There's also been a lot of talk that he may be transferred to another batallion again, and if that comes through, he won't be home in September. I'm trying very hard not to think about that, but it's no matter, I guess. Whatever the date, I will be there when he comes off that plane. I told him this week my reason for taking the 6-month contract was so that I could be in a position to take some time with him when he comes home. I think it touched him deeply.

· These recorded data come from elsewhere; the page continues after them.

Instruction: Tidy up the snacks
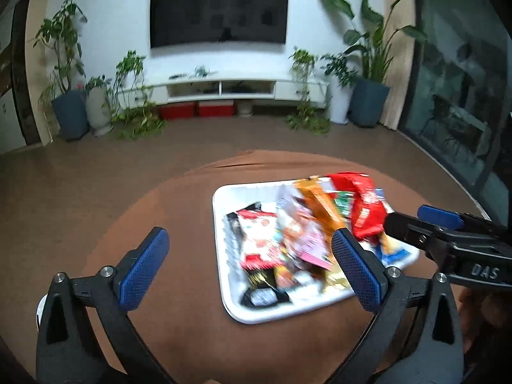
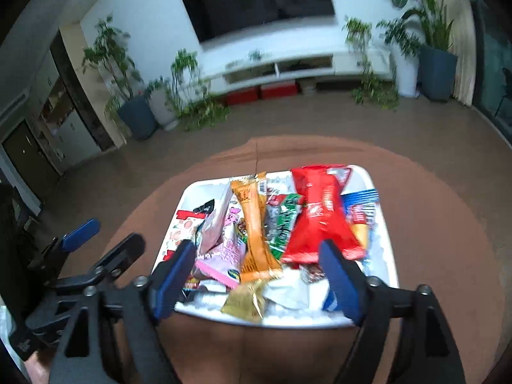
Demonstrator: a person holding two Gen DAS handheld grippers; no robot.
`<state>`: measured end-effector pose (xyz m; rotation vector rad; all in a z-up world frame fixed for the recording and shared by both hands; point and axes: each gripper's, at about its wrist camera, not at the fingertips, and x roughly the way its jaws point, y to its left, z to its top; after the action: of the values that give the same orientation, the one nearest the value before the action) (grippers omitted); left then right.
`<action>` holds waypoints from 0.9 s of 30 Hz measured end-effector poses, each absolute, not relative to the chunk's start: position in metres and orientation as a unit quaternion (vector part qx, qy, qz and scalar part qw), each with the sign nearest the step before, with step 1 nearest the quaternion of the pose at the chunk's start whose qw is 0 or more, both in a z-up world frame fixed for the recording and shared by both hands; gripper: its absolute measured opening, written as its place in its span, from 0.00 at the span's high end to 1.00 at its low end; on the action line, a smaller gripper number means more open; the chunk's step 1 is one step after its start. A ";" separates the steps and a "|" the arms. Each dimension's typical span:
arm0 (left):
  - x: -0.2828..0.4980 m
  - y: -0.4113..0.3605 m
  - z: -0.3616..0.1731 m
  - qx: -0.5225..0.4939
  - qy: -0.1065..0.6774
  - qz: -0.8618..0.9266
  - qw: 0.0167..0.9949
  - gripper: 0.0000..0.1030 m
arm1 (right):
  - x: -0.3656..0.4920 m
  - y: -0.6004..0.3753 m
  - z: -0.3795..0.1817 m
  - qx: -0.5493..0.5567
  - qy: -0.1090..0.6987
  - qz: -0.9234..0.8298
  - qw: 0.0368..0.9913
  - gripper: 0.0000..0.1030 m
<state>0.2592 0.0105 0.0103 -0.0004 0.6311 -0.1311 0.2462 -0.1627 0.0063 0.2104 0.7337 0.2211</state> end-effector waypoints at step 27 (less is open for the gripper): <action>0.036 -0.034 0.043 -0.010 0.325 0.040 0.945 0.00 | 0.014 -0.196 0.054 0.041 0.235 0.048 0.970 0.00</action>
<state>0.0356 -0.0337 0.0428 -0.0197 0.6633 0.0815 0.0145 -0.1963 0.0542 0.0823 0.4756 0.0979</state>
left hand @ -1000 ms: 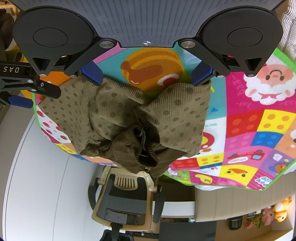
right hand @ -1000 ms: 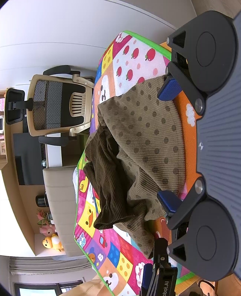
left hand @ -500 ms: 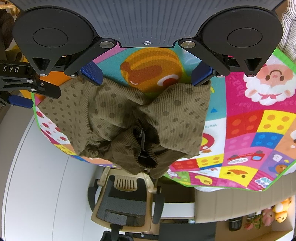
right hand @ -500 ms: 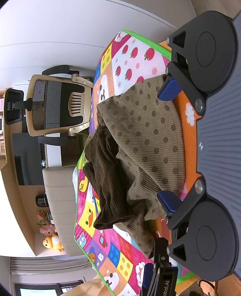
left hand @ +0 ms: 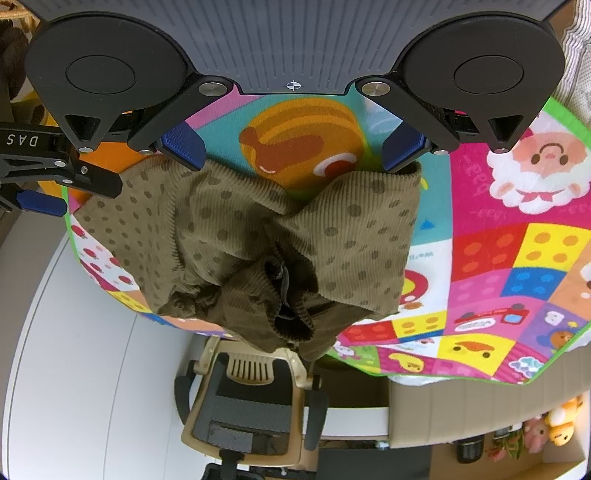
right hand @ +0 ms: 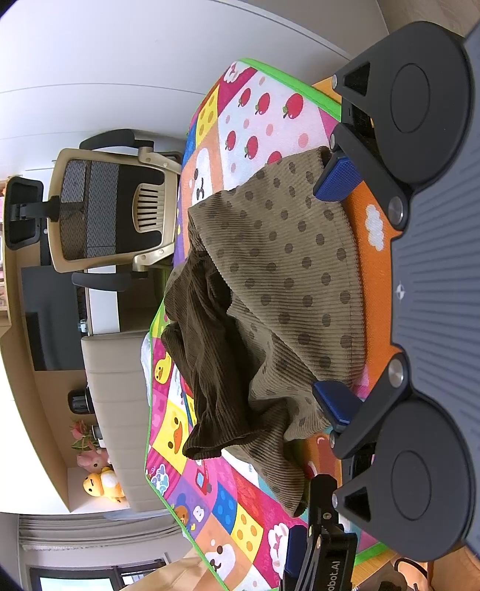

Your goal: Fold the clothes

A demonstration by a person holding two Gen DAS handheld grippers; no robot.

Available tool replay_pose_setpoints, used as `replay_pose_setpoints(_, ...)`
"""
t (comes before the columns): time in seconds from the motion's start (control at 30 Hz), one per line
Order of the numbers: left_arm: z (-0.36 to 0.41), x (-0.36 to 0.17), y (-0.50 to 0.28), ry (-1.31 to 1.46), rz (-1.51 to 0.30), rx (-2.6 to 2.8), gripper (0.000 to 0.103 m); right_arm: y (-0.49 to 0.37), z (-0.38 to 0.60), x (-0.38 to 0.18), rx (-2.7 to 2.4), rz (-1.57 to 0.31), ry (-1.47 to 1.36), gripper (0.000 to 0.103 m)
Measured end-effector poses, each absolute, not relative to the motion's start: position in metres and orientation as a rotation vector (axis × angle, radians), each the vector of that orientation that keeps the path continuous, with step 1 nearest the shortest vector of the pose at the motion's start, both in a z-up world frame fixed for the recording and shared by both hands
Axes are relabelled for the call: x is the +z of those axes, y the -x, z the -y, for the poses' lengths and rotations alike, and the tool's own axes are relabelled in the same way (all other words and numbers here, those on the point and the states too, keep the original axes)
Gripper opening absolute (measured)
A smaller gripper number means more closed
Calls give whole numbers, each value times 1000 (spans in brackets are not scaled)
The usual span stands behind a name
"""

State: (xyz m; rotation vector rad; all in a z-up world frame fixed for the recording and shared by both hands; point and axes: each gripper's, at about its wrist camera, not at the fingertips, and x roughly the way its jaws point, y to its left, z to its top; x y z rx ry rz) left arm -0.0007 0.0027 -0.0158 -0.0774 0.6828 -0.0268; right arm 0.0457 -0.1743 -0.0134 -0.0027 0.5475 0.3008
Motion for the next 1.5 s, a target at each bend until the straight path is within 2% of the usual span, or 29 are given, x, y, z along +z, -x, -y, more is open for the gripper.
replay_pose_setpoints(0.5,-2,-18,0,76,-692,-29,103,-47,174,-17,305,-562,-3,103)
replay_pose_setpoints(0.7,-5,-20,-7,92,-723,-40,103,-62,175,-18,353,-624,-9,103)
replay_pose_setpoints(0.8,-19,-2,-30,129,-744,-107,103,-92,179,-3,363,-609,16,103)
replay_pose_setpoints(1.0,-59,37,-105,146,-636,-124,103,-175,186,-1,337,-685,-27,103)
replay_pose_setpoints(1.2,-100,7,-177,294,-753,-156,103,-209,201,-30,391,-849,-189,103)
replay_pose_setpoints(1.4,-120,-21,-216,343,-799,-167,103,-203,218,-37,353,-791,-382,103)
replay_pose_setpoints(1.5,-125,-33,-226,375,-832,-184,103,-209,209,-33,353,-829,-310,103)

Tomorrow is my niece's wedding. This shindig is costing her parents in the neighbourhood of $40K! It's at a gorgeous golf course, complete with all the trimmings and 6 bridesmaids and 6 groomsmen. His family is Greek, and ours is Irish so there should be some serious partying going on. I've booked myself into the salon for most of the day tomorrow. I always get nervous at these functions, being the only unmarried family member. So if nothing else, I will look smashing when I'm there.
May 12, 2005
A media blitz and annoyance
This is Your War got picked up by the mainstream media today. Good for him! His blog is by far my favourite milblog out there and he really deserves some attention!

Check out the article here.

I had a rant on the pathetic creep of a Prime Minister we have going on in this country, but I'm so annoyed that words just aren't coming freely. It's just absolutely revolting and frustrating.

Paul Martin, the tribe has spoken. You have been voted off, and you need to extinguish your torch and walk away.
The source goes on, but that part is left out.